Ce jeudi, les psychologues se sont mobilisés devant le ministère de la Santé pour faire entendre leurs revendications. On est allés à leur rencontre : “On est vraiment au bout de l’hôpital public”.
Grève des psychologues : « J’ai un collègue qui est le référent de 500 patients »
Le 23 mai dernier, une journée nationale de grève et de mobilisation des psychologues était organisée. À Paris, les professionnels affiliés à la Confédération générale du travail (CGT) se sont réunis devant le ministère de la Santé. Leur objectif : dénoncer le manque criant d’effectifs dans les services publics, lesquels offrent des consultations à une population particulièrement vulnérable.
Sur place, c’était un cocktail explosif de drapeaux rouges CGT, d’enceintes crachant le tube « Résiste » de France Gall, et de discussions passionnées entre quelques dizaines de psychologues. Le décor est planté. C’est le cri de révolte des professionnels étouffés par des conditions de travail déplorables, un énième rassemblement pour réclamer des moyens décents.
« Plus de la moitié des centres médico-psychologiques ne reçoivent plus de nouveaux patients, car ils sont trop embolisés », déclare Isabelle Seff, psychologue à Toulouse. Une situation désastreuse qu’elle connaît bien, animant le collectif des psychologues de l’Union fédérale Médecins, ingénieurs, cadres, techniciens (UFMICT) à la CGT. Les listes d’attente s’allongent dangereusement. « J’ai un collègue qui travaille dans la protection de l’enfance et qui est le référent de 500 gamins. Impossible de travailler correctement au-delà de vingt enfants suivis », ajoute Corinne Bouzat, psychologue dans les Pyrénées-Orientales.
Des soins bâclés, des vies en jeu
Les témoignages sont édifiants. Nathalie, psychologue clinicienne dans les Yvelines, raconte avoir dû arrêter les psychothérapies individuelles pour des enfants psychotiques et autistes. « Ils avaient besoin de soins hebdomadaires, mais ça coûtait apparemment trop cher… ». Une autre psychologue, refusant de plier, déclare désobéir aux consignes visant à réduire les psychothérapies.

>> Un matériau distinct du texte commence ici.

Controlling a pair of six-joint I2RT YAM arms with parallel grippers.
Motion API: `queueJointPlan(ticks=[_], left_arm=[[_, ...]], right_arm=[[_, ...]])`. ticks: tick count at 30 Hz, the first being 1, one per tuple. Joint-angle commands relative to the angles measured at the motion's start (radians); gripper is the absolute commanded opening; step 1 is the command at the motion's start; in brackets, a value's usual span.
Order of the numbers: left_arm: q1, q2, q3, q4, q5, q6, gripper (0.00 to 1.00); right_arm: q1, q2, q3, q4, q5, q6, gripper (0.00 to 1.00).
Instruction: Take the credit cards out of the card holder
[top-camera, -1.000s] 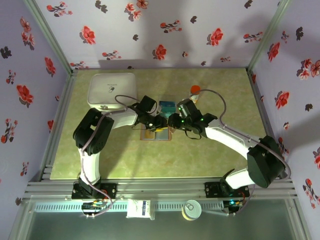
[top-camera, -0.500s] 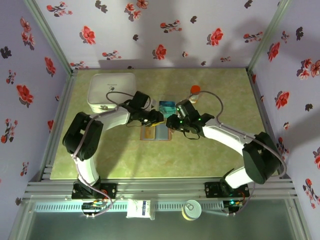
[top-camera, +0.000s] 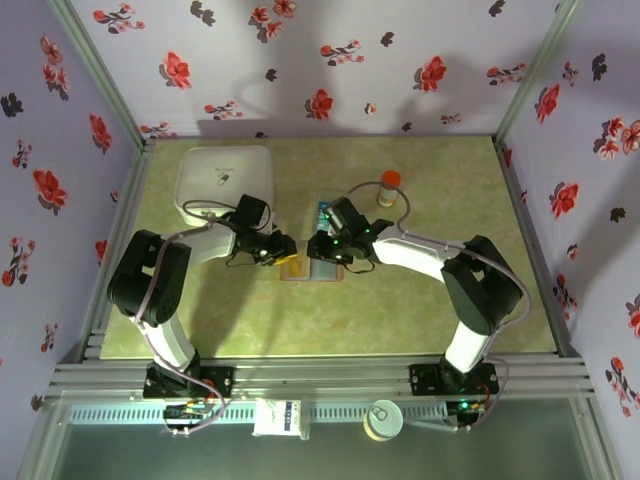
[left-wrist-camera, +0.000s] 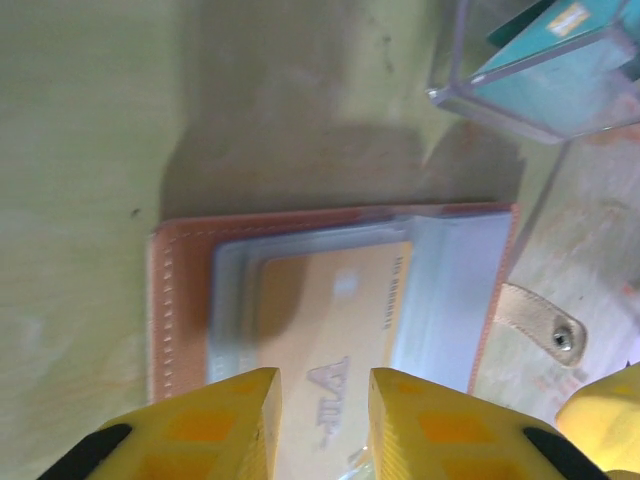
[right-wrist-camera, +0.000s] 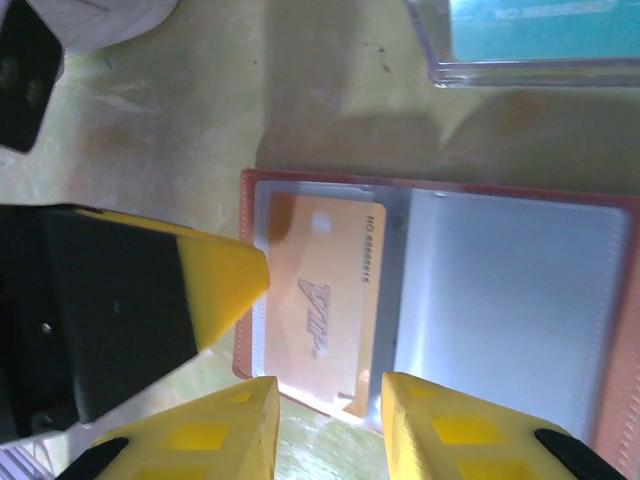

La pression est énorme. Burn-out, dépressions parmi les soignants. Pourtant, l’utilité des soins de psychologie dans les services publics est cruciale, notamment pour les 18-24 ans, dont les pensées suicidaires ont doublé depuis 2014. « Contrairement aux psychologues en libéral, nous allons vers les patients. La plupart des gens que je vois n’iraient jamais consulter d’eux-mêmes », explique Patricia, psychologue clinicienne.
« Mon soutien psy » : un coup de pouce ou un pansement sur une jambe de bois ?
Le dispositif « Mon soutien psy », lancé en 2022, permet d’accéder à 8 séances remboursées par l’Assurance-maladie et les complémentaires santé. Gabriel Attal annonce une réforme : 12 séances remboursées à 50 € chacune à partir de juin, sans passer par un médecin généraliste. Mais les psychologues restent sceptiques. « Qui peut prévoir que quelqu’un ira mieux au bout de 8 séances ? », interroge Corinne Bouzat.
Des salaires gelés depuis 1991
Autre point de tension : la rémunération. « Dans la fonction hospitalière, la grille de salaire n’a presque pas évolué depuis 1991. Aujourd’hui, un psychologue débutant y est payé 1 700 €. C’est moins qu’une infirmière », souligne Isabelle Seff.
Une proposition de loi visant à créer un ordre professionnel pour les psychologues, déposée le 2 mai 2024, est également sur le banc des accusés. Majoritairement rejetée par les syndicats, elle est perçue comme une tentative d’imposer des « bonnes pratiques » arbitraires. « Il s’agit d’une tentative de nous mettre en position de subordination par rapport au médical », affirme Isabelle Seff.
« Service public, pas service marchand ! »
Le mot d’ordre est clair : « Service public, pas service marchand ! ». Nathalie, arborant fièrement son badge, conclut en disant : « Depuis 15 ans, on détruit le travail institutionnel. Notre revendication se résume très facilement. » Les psychologues ne veulent pas être réduits à de simples exécutants mais souhaitent être reconnus comme des cadres à part entière. C’est une lutte pour leur dignité, mais surtout pour celle de leurs patients.
Et là, au milieu de cette foule déterminée, j’ai vu une vérité brute : ce combat ne fait que commencer. Les psychologues ne lâcheront rien, car au bout du compte, il en va de la santé mentale de toute une société. Et ça, ça n’a pas de prix.